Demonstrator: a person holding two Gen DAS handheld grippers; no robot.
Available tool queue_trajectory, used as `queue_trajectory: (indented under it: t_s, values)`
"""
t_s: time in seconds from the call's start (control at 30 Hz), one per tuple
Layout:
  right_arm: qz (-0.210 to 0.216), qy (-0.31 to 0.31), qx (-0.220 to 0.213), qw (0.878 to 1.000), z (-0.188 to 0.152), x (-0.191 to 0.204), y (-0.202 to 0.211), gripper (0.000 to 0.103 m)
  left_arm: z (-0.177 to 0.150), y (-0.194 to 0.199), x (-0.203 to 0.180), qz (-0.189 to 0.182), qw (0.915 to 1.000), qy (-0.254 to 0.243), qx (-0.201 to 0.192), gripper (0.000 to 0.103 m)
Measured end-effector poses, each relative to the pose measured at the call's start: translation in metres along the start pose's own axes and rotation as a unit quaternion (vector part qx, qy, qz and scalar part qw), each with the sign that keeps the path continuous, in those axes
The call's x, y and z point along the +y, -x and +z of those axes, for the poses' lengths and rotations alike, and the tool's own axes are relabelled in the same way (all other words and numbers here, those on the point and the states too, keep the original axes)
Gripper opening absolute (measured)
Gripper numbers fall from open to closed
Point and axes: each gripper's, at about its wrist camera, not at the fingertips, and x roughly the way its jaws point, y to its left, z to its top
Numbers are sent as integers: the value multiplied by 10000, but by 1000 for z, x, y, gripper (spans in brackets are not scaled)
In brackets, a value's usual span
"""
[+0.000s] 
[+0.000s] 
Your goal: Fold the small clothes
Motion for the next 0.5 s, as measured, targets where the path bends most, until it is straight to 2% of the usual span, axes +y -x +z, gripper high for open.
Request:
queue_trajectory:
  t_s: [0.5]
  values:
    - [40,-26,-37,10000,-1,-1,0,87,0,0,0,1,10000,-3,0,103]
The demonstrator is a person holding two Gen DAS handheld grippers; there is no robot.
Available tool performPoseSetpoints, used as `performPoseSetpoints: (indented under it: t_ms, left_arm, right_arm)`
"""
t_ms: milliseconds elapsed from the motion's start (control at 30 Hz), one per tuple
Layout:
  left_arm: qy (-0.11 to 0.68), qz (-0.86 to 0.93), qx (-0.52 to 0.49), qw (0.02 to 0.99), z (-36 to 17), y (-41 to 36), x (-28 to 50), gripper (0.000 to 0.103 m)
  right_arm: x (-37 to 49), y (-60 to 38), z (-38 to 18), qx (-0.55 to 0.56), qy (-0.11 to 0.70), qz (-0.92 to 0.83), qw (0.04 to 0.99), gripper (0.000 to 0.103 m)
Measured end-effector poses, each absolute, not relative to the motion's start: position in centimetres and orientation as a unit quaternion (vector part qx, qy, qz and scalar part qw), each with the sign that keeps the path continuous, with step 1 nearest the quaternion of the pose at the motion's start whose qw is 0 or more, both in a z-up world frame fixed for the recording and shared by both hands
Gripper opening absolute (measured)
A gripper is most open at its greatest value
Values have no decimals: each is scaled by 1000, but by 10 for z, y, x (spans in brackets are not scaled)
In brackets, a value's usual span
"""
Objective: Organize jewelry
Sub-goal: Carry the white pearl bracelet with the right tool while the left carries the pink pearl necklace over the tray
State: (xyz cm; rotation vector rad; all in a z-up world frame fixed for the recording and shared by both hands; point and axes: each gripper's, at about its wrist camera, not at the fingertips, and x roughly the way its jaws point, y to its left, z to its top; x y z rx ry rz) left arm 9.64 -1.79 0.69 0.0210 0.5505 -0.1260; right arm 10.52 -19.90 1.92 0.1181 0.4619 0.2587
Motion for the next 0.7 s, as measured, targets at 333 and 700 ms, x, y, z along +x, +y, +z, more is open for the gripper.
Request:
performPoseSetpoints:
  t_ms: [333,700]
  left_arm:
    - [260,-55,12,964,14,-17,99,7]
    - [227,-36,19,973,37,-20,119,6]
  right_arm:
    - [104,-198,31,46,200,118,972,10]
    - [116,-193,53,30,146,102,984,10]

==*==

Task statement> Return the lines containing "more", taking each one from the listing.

Problem solution>
Measured end-effector poses, each absolute, not relative to the motion's start: position in centimetres and orientation as a unit quaternion (vector part qx, qy, qz and scalar part qw), each with the sign that keeps the path continuous, with step 1 nearest the quaternion of the pose at the motion's start whose qw is 0 or more, both in a z-up world frame fixed for the recording and shared by both hands
Motion for the next 0.7 s, as measured, targets at 333 and 700 ms, x, y, z along +x, +y, +z, more is open for the gripper.

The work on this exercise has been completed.